- Church: Armenian Catholic Church
- Archdiocese: Baghdad
- Appointed: 27 May 2023
- Installed: 27 August 2023
- Predecessor: Emmanuel Dabbaghian
- Other post: Patriarchal Exarch of Jerusalem and Amman (2019–2022)
- Previous post: Apostolic Administrator of Baghdad (2018–2023)

Orders
- Ordination: 31 October 1999
- Consecration: 27 August 2023 by Raphaël Bedros XXI Minassian

Personal details
- Born: Joseph Zabarian 6 June 1969 (age 57) Aleppo, Syria
- Residence: Baghdad, Iraq
- Education: Pontifical Oriental Institute, Pontifical Gregorian University

= Nerses Zabarian =

Syrian-born Iraqi Armenian Catholic archbishop (born 1969)

Nersès Joseph Zabarian (also Zabarra; born 6 June 1969) is a Syrian-born Iraqi Armenian Catholic hierarch, who has served as the Archbishop of the Armenian Catholic Archeparchy of Baghdad in Iraq. He previously served as the Apostolic Administrator of the same see from 2018 until his episcopal election in 2023, and also was a Patriarchal Exarch of the Armenian Catholic Patriarchal Exarchate of Jerusalem and Amman since 2019 until 2022.

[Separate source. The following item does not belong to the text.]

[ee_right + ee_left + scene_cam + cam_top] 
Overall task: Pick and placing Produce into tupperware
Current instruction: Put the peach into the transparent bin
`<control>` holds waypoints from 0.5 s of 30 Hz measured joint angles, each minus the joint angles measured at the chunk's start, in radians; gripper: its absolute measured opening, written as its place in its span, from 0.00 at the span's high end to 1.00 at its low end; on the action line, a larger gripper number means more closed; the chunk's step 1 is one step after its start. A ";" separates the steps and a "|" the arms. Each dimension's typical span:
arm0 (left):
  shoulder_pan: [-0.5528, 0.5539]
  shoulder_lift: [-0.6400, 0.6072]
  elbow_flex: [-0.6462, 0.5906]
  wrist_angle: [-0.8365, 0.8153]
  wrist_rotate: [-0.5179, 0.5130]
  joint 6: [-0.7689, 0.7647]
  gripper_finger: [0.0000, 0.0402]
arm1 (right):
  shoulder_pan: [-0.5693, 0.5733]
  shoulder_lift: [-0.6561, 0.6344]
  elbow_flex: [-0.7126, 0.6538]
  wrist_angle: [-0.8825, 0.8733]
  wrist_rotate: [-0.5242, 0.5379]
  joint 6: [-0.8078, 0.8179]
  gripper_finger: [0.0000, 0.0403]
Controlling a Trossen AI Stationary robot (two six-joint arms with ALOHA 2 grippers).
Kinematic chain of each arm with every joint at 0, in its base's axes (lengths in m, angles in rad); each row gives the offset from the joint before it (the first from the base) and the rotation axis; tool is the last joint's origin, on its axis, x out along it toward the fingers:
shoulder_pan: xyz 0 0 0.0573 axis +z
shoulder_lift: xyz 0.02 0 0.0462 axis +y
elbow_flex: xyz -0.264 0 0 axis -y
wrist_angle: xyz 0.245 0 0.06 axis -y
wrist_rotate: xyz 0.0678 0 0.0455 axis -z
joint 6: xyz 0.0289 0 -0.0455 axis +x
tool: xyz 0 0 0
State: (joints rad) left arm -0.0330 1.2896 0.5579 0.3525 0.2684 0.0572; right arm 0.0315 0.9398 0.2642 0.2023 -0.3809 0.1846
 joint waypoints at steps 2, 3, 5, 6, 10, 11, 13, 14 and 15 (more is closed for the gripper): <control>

== Early life and education ==
Nersès Zabarian was born in Aleppo, Syria, in 1969. He began his religious formation at the Armenian Seminary of Aleppo and later continued his studies in Rome at the Pontifical Armenian College. He attended the Pontifical Oriental Institute and the Pontifical Gregorian University, where he specialized in philosophy and theology.

== Priesthood ==
He was ordained a priest on 31 October 1999 for the Armenian Catholic Archeparchy of Aleppo. Following his ordination, he served in various pastoral roles, including: parish priest of the Church of the Holy Cross in Aleppo; director of the "Zarian" Armenian school; chancellor and under-secretary of the Archeparchy of Aleppo. On 27 September 2016 he was appointed as Administrator of the Armenian Catholic Archeparchy of Baghdad

== Episcopal ministry ==
On 23 June 2018, Pope Francis appointed him as the Apostolic Administrator sede vacante of the Armenian Catholic Archeparchy of Baghdad following the retirement of Archbishop Emmanuel Dabbaghian. In this capacity, he worked extensively to revitalize the Armenian community in Iraq, which had been significantly impacted by years of conflict. In 2019, he met with Armenian diplomatic representatives in Baghdad to discuss the preservation of Armenian cultural and religious heritage in the region.

While serving in Baghdad, he was also appointed as the Patriarchal Exarch of Jerusalem and Amman on 10 May 2019. He held this position until 11 September 2022, overseeing Armenian Catholic communities in Palestine, Israel, and Jordan.

Zabarian has also been an active voice in ecumenical and interfaith relations in the Middle East. He was a signatory to statements by Christian leaders in the region condemning policies that threatened the stability of the Christian presence in the Holy Land, describing certain annexation policies as "serious and catastrophic" for the peace process.

On 27 May 2023, Pope Francis confirmed his election by the Synod of Bishops of the Armenian Catholic Church as the Archbishop of Baghdad. He received his episcopal consecration and was enthroned on 27 August 2023 by Patriarch Raphaël Bedros XXI Minassian.